As previously noted, the statute requires only "a fair summary of the expert's opinions." See Tex. Civ. Prac. Rem. Code Ann. § 74.351(r)(6). Here, Dr. Kern's expert reports meet that requirement as to the issue of causation. Dr. Kern's reports specifically state what Evans should have done and what happened because he failed to do it. The substance of Dr. Kern's reports is that Evans breached the standard of care by allowing Arambula to go without treatment for the high pressure in his right eye for two consecutive weeks and not advising, recommending, or performing incisional surgery. The reports explain that with Arambula's long history of glaucoma, the high pressure he was experiencing in his eye called for a treatment that would lead to an immediate drop in pressure. The reports suggest that incisional surgery should have been performed on Arambula because such procedure releases pressure in the eye immediately as opposed to laser surgery, which takes weeks to take effect. The report then provides that, had Evans not breached the standard of care, Arambula, within a reasonable medical probability, would have retained his vision. Because Dr. Kern's reports explain the basis of his statements and link his conclusions to the facts, see Wright, 79 S.W.3d at 52, we conclude that his reports satisfy the statute's requirement on the issue of causation.

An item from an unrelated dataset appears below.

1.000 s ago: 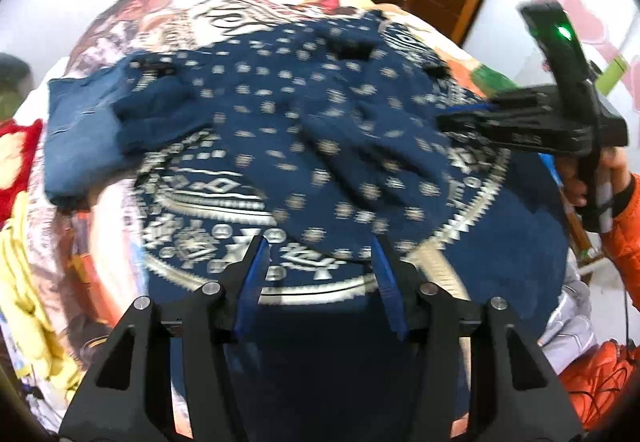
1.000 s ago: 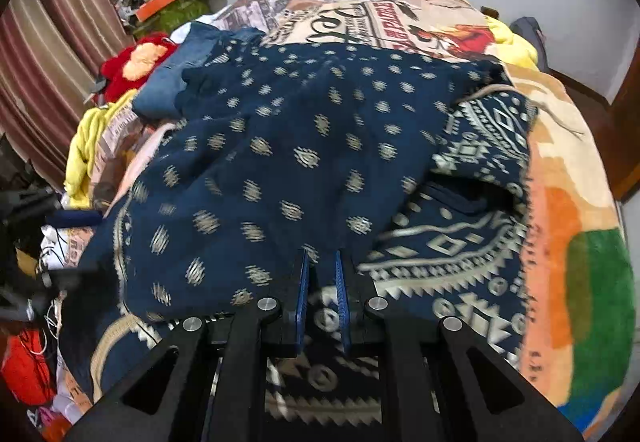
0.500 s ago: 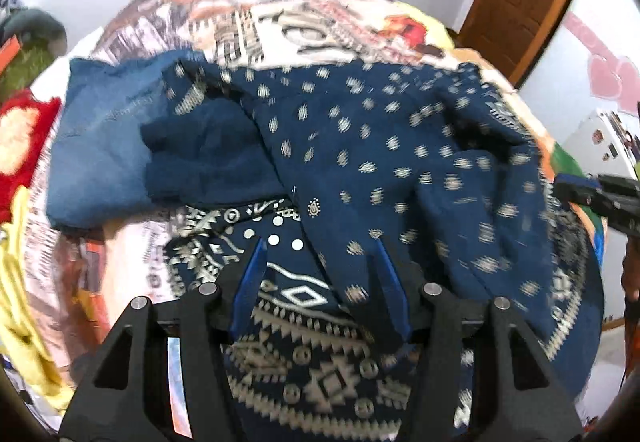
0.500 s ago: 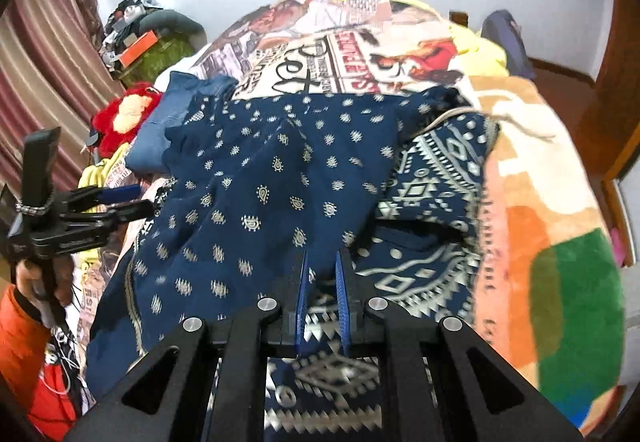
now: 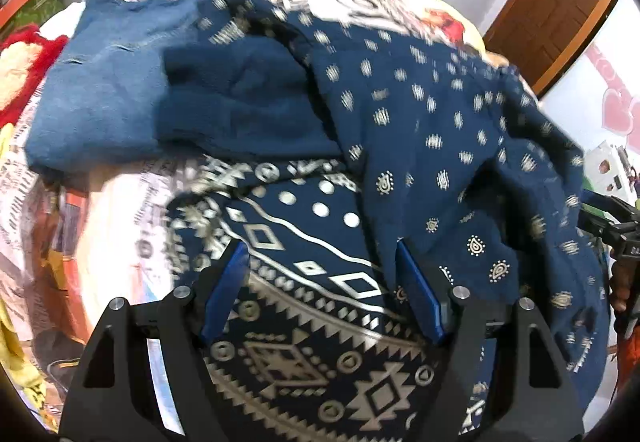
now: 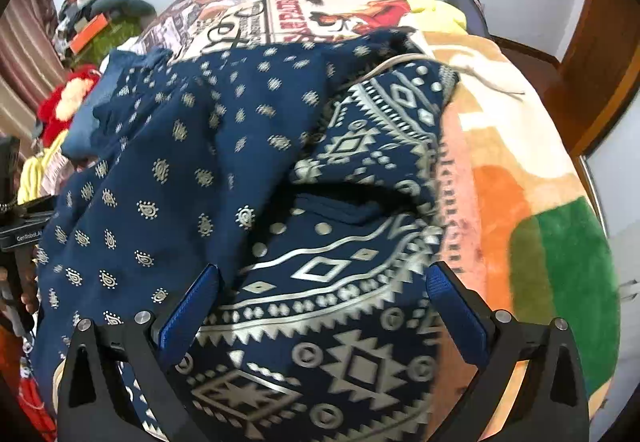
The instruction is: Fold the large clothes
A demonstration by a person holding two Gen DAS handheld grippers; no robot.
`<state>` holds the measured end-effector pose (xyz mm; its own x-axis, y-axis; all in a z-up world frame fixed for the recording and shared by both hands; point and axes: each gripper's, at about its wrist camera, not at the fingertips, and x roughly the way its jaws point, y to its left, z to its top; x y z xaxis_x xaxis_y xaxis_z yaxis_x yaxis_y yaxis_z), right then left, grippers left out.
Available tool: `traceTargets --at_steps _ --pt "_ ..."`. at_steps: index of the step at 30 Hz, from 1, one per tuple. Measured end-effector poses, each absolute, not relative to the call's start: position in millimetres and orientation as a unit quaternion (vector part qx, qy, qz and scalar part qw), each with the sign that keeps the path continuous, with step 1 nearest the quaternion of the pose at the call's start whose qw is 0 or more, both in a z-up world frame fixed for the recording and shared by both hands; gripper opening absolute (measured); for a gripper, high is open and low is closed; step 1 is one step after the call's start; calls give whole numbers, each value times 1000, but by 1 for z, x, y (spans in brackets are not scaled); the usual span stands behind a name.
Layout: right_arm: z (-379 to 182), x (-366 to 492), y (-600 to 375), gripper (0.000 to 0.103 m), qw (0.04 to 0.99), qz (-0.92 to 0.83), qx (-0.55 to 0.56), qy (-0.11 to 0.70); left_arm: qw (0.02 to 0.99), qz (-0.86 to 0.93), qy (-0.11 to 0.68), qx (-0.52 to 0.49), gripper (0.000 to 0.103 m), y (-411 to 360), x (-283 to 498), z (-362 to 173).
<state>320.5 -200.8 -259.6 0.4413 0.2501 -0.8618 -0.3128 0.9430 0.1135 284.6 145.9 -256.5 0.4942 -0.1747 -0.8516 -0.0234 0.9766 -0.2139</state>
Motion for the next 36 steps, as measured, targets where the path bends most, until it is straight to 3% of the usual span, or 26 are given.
traceTargets --at_steps 7,13,16,20,22,24,25,27,30,36 --pt "-230 346 -234 103 880 149 -28 450 882 3 456 -116 75 206 300 -213" --pt "-233 398 -256 103 887 118 14 447 869 15 476 -134 74 242 362 -228" --pt "-243 428 -263 98 882 115 38 455 864 0 482 -145 60 251 389 -240" --pt "-266 471 -261 73 858 134 77 490 860 -22 481 -171 44 253 419 -251" --pt "-279 486 -258 66 846 147 92 504 860 -24 479 -174 40 251 432 -256" --pt "-288 497 -250 54 850 143 85 499 858 -19 485 -168 19 247 445 -261" --pt "-288 499 -246 50 853 144 78 496 857 -9 488 -163 16 246 449 -263" --pt "-287 503 -240 28 856 147 68 491 868 17 479 -130 6 238 452 -258" --pt "-272 506 -234 9 869 144 40 472 890 42 448 -68 2 220 443 -239" --pt "-219 509 -230 2 902 138 15 408 920 42 389 -32 2 209 418 -183"
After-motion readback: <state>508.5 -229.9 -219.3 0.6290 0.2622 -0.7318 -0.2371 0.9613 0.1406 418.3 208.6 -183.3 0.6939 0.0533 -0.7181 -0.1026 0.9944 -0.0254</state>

See generally Tovar v. Methodist Healthcare Sys. of San Antonio, Ltd., L.L.P., 185 S.W.3d 65, 70 (Tex.App.-San Antonio 2005, pet. denied) (holding expert adequately linked his conclusion regarding nurses' alleged breach of the standard of care with his conclusion that patient's condition would not have deteriorated and resulted in the need for surgery where expert stated "that if the nurses had `carefully inform[ed] the treating physicians of changes in the patient's clinical status . . . [the] type of lesion harbored by [the patient] . . . [should have resulted in] prompt cessation of the Coumadin, an immediate brain CT scan, immediate institution of fresh frozen plasma to reverse the Coumadin, and obtaining neurological and neurosurgical consultation on a stat basis . . . [then] . . . [w]ithin reasonable medical probability, the dramatic neurological deterioration and death of [the patient] would have been averted."). Evans nevertheless criticizes Dr. Kern's reports for not discussing 19 topics he believes should have been addressed by Dr. Kern. Dr. Kern's reports, however, are more than adequate to inform Evans of the specific conduct the Arambulas have called into question and to provide a basis for the trial court to conclude that the Arambulas' claims have merit. See Am. Transitional Care Ctrs., Inc. v. Palacios, 46 S.W.3d 873, 879 (Tex. 2001). We are thus unpersuaded by Evans's complaint.
Conclusion
Based on the foregoing, we hold that Dr. Kern is qualified as an expert on the issues of whether Evans departed from the accepted standards of medical care and causation. We further hold that Dr. Kern's reports, when construed together, provide a fair summary of the elements identified in section 74.351(r)(6). See Tex. Civ. Prac. Rem. Code Ann. § 74.351(r)(6). The trial court therefore had no discretion but to deny Evans's motion to dismiss since the Arambulas provided Evans with a report addressing the elements identified in the statute from at least one qualified expert, Dr. Kern. Because Dr. Kern's report is sufficient, we decline to address Evans's complaint concerning the adequacy of Dr. Bashford's expert report and hold that the trial court did not abuse its discretion when it denied Evans's motion to dismiss.